#tree-sitter #ast #comments #cli

bin+lib uncomment

A CLI tool to remove comments from code using tree-sitter for accurate parsing

29 stable releases

Uses new Rust 2024

new 3.0.2 Apr 17, 2026
2.11.0 Feb 16, 2026
2.10.4 Jan 8, 2026
2.10.3 Dec 13, 2025
1.0.4 Mar 18, 2025

#241 in Text processing

MIT license

2.5MB
5.5K SLoC

Contains (Mach-o exe, 15MB) npm-package/bin/uncomment

Uncomment: Tree-sitter Based Comment Removal Tool

A fast, accurate, and extensible comment removal tool that uses tree-sitter for parsing, ensuring 100% accuracy in comment identification. Originally created to clean up AI-generated code with excessive comments, it now supports any language with a tree-sitter grammar through its flexible configuration system.

Support This Project

If you find uncomment helpful, please consider sponsoring the development:

Sponsor on GitHub

Your support helps maintain and improve this tool for the community! 🚀

Features

  • 100% Accurate: Uses tree-sitter AST parsing to correctly identify comments
  • No False Positives: Never removes comment-like content from strings
  • Smart Preservation: Keeps important metadata, TODOs, FIXMEs, and language-specific patterns
  • Parallel Processing: Multi-threaded processing for improved performance
  • 306 Languages: Powered by tree-sitter-language-pack with automatic grammar downloading
  • Configuration System: TOML-based configuration for project-specific settings
  • Smart Init Command: Automatically generate configuration based on your project
  • Fast: Leverages tree-sitter's optimized parsing
  • Safe: Dry-run mode to preview changes
  • Built-in Benchmarking: Performance analysis and profiling tools

Supported Languages

Built-in Languages

  • Python (.py, .pyw, .pyi, .pyx, .pxd)
  • JavaScript (.js, .jsx, .mjs, .cjs)
  • TypeScript (.ts, .tsx, .mts, .cts, .d.ts, .d.mts, .d.cts)
  • Rust (.rs)
  • Go (.go)
  • Java (.java)
  • C (.c, .h)
  • C++ (.cpp, .cc, .cxx, .hpp, .hxx)
  • C# (.cs)
  • Ruby (.rb, .rake, .gemspec)
  • PHP (.php, .phtml)
  • Elixir (.ex, .exs)
  • TOML (.toml)
  • JSON (.json)
  • JSON with Comments (.jsonc)
  • YAML (.yml, .yaml)
  • HCL/Terraform (.hcl, .tf, .tfvars)
  • Makefile (Makefile, .mk)
  • Shell/Bash (.sh, .bash, .zsh, .bashrc, .zshrc)
  • Haskell (.hs, .lhs)
  • HTML (.html, .htm, .xhtml)
  • CSS (.css)
  • XML (.xml, .xsd, .xsl, .xslt, .svg)
  • SQL (.sql)
  • Kotlin (.kt, .kts)
  • Swift (.swift)
  • Lua (.lua)
  • Nix (.nix)
  • PowerShell (.ps1, .psm1, .psd1)
  • Protobuf (.proto)
  • INI-like configs (.ini, .cfg, .conf)
  • Dockerfile (Dockerfile, Dockerfile.*)
  • Scala (.scala, .sc)
  • Dart (.dart)
  • R (.r, .R)
  • Julia (.jl)
  • Zig (.zig)
  • Clojure (.clj, .cljs, .cljc, .edn)
  • Elm (.elm)
  • Erlang (.erl, .hrl)
  • Vue (.vue)
  • Svelte (.svelte)
  • SCSS (.scss)
  • LaTeX (.tex, .sty, .cls)
  • Fish (.fish)
  • Perl (.pl, .pm)
  • Groovy (.groovy, .gradle)
  • OCaml (.ml, .mli)
  • Fortran (.f90, .f95, .f03, .f08)

306 Languages Available

Powered by tree-sitter-language-pack, uncomment can process any of 306 supported languages.

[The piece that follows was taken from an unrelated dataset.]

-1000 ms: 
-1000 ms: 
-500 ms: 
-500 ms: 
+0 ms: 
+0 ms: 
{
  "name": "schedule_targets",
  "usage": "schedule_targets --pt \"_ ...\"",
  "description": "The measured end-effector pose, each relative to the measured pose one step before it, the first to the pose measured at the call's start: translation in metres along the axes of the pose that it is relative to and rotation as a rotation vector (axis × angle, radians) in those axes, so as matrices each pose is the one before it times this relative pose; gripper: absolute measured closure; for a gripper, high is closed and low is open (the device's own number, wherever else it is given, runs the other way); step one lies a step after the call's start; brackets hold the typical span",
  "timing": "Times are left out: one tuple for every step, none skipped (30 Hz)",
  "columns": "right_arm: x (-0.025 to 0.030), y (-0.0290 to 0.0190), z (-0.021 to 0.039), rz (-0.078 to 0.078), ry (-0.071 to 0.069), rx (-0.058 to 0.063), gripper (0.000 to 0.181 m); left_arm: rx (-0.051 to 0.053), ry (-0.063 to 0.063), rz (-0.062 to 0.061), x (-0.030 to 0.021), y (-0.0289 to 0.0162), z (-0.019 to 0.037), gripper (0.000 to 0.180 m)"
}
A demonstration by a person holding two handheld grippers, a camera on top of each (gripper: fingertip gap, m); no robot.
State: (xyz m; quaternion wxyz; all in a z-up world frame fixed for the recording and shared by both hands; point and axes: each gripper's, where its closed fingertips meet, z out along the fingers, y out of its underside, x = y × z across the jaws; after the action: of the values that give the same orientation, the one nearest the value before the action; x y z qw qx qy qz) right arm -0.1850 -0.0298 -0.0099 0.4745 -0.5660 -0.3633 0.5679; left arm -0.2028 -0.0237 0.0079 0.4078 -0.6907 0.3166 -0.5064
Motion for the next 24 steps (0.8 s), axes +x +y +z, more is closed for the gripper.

Languages not listed above can be added via configuration — grammars are downloaded automatically on first use.

Installation

Via Package Managers

Homebrew (macOS/Linux)

brew tap goldziher/tap
brew install uncomment

Cargo (Rust)

cargo install uncomment

npm (Node.js)

npm install -g uncomment-cli

pip (Python)

pip install uncomment

From source

git clone https://github.com/Goldziher/uncomment.git
cd uncomment
cargo install --path .

Requirements

  • For building from source: Rust 1.70+
  • For npm/pip packages: Pre-built binaries are downloaded automatically

Quick Start

Run Without Installing

npx -y uncomment-cli@latest .
uvx uncomment .

Add --dry-run to either command to preview changes before writing.

Install Locally

# Generate a configuration file for your project
uncomment init

# Remove comments from files
uncomment src/

# Preview changes without modifying files
uncomment --dry-run src/

Usage

Configuration

# Generate a smart configuration based on your project
uncomment init

# Generate a comprehensive configuration with all supported languages
uncomment init --comprehensive

# Interactive configuration setup
uncomment init --interactive

# Use a custom configuration file
uncomment --config my-config.toml src/

Init Command Examples

The init command intelligently detects languages in your project:

# Smart detection - analyzes your project and includes only detected languages
$ uncomment init
Detected languages in your project:
- 150 rust files
- 89 typescript files
- 45 python files
- 12 vue files
- 8 dockerfile files

Generated .uncommentrc.toml with configurations for detected languages.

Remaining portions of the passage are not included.